__MATERIAL PROVIDED__.
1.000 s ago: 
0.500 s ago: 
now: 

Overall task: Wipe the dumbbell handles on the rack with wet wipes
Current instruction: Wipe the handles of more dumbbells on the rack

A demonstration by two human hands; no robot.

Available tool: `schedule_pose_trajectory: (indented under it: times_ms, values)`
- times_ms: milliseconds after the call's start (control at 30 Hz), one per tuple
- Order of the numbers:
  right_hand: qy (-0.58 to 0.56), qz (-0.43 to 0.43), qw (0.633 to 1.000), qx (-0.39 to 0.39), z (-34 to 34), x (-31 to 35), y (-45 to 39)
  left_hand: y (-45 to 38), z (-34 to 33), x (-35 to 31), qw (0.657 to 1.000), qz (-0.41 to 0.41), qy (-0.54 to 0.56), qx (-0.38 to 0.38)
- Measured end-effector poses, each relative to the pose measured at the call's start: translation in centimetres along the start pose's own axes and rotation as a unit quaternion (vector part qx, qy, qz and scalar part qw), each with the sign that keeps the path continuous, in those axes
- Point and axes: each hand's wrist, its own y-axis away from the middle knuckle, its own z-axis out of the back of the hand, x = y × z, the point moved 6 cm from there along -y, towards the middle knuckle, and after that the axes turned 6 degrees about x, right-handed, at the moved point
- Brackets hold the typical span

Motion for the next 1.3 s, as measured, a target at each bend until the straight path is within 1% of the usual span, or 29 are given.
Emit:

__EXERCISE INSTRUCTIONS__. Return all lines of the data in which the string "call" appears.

__WRITTEN RESPONSE__.
- times_ms: milliseconds after the call's start (control at 30 Hz), one per tuple
- Measured end-effector poses, each relative to the pose measured at the call's start: translation in centimetres along the start pose's own axes and rotation as a unit quaternion (vector part qx, qy, qz and scalar part qw), each with the sign that keeps the path continuous, in those axes

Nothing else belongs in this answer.